The second piece is the how, especially on the “people” side. More advanced analytics and data engineering services have been integrated into the business value pipeline they support. Titles may be shifting to reflect this. My quick and very unscientific analysis of the 46 speakers showed “Data” or “Analytics” in titles just as much as “Commercial,” and more than “Operations.” The “Operations” side is still crucial though, on both data>insight and the insight>action phase.

Missing from the conversation:

Knowledge Graphs (HCP Network Analysis): Every marketer understands the needs to develop 360 views of customer to maximize sales. However, a full 360 view of the customer really doesn’t exist without relationships. An HCP is connected directly to other targets by clinical trials, organization, practice, engagement, research, and so many other relationship types. Pharma companies often have this information but aren’t leveraging it appropriately. Centralization of data explodes in value when that data is centralized in a graph database, which is capable of visualizing and analyzing the entire network of customers and how they influence each other.

Structures that Enable an Effective Team: The “analytics team” is not a monolith, but a diverse set of skill sets. Teams need systems architects, data/analytics engineers, business analysts, data scientists, and data visualization experts – not to mention other technical support and functional counterparts on the business side. Not only do we need these roles, but we need the right mindset and skillset within each data and analytics team. The right person may need to fulfill multiple of these roles. Those teams also need the right suite of integrated modern tools that can support efficient data flows and complex models, and they’ll often need to build it themselves.

Honorable Mentions: Additional Pharma Marketing USA 2022 Topics

Modularized content magnifies customization: There was disagreement about what constituted modularized content. However, it’s an exciting opportunity for customization for messaging. The key, of course, is setting up the organization to use this framework effectively, meaning including the Medical, Legal, and Regulatory (MLR) team from outset and working with them to streamline pre-approval processes. What we missed is the analytics engine on the front end – to determine how to split content, and on the back end, to test/iterate and accurately validate performance. These iterative analytics should involve modular content inputs and outputs of NBA models.

Don’t forget medical is a channel, too: Some much-needed talk about the medical teams came late. Medical Science Liaisons (MSLs) represent crucial communication pathways with the customer. But (warranted) fears around regulations and commercial/medical firewalls has kept those teams even further behind commercial teams, who are already behind other industries when it comes to digital experiences and omnichannel optimizations. MSLs can be the more appropriate channel for customers depending on stage of the products lifecycle. This ties into data management and org structure, too. If the data function is aligned to commercial only, it will de-emphasize medical data needs.

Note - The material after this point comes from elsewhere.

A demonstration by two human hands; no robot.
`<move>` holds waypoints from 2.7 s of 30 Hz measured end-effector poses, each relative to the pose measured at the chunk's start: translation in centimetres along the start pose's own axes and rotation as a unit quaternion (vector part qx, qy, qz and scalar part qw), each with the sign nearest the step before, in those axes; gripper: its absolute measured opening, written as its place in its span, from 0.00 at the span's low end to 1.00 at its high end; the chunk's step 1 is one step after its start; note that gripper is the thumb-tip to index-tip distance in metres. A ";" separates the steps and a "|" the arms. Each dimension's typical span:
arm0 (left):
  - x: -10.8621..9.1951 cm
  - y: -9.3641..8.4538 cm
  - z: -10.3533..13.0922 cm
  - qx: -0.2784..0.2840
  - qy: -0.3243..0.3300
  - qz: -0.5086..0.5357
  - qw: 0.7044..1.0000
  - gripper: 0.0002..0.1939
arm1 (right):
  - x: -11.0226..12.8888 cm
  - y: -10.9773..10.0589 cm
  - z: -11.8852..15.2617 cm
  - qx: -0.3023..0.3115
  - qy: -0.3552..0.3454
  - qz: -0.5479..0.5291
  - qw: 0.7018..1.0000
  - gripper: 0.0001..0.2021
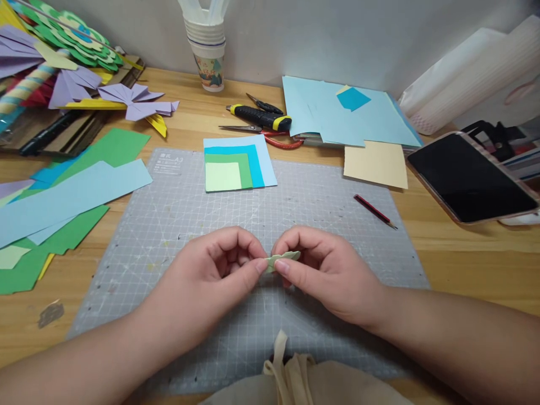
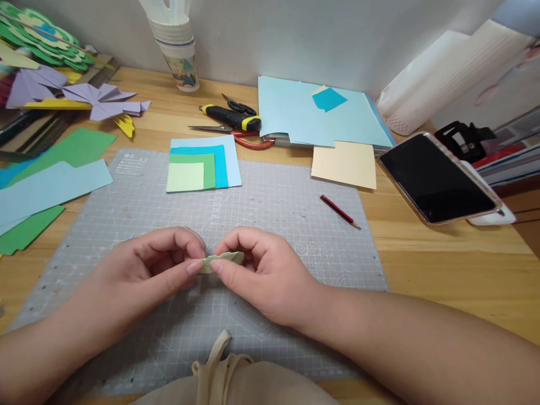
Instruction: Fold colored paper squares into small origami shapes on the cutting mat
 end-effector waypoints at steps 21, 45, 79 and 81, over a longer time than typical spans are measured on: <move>-0.7 0.4 2.1 -0.141 0.186 -0.222 0.947 0.04 | 0.3 0.5 1.0 -0.032 -0.180 0.020 0.983 0.04; -0.5 -0.1 4.7 -0.107 0.264 -0.372 0.883 0.10 | -0.1 0.9 1.3 0.086 0.174 -0.293 0.936 0.14; 0.3 0.3 0.2 0.021 -0.087 0.073 0.993 0.06 | 0.0 0.5 0.8 0.017 -0.009 -0.012 1.000 0.08; 0.3 0.5 0.2 0.029 -0.096 0.109 0.989 0.04 | 0.1 0.5 0.7 0.006 0.003 -0.015 1.000 0.09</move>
Point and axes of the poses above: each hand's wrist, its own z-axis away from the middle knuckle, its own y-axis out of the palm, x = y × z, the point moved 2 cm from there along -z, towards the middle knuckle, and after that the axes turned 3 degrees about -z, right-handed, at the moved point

No more excuses to be behind in digital excellence: We all agree – the strict regulatory environment we’re in is no excuse anymore. Other industries like finance are highly regulated and still can provide high-end digital experiences and multi-channel excellence. We need to realize the same customers in the life sciences are having those highly customized, fluid omnichannel experiences elsewhere, and will expect it from pharma, too.

Thank you to the speakers and leaders of the Pharma Marketing USA 2022 conference for sharing great forward-looking insight for the pharma industry!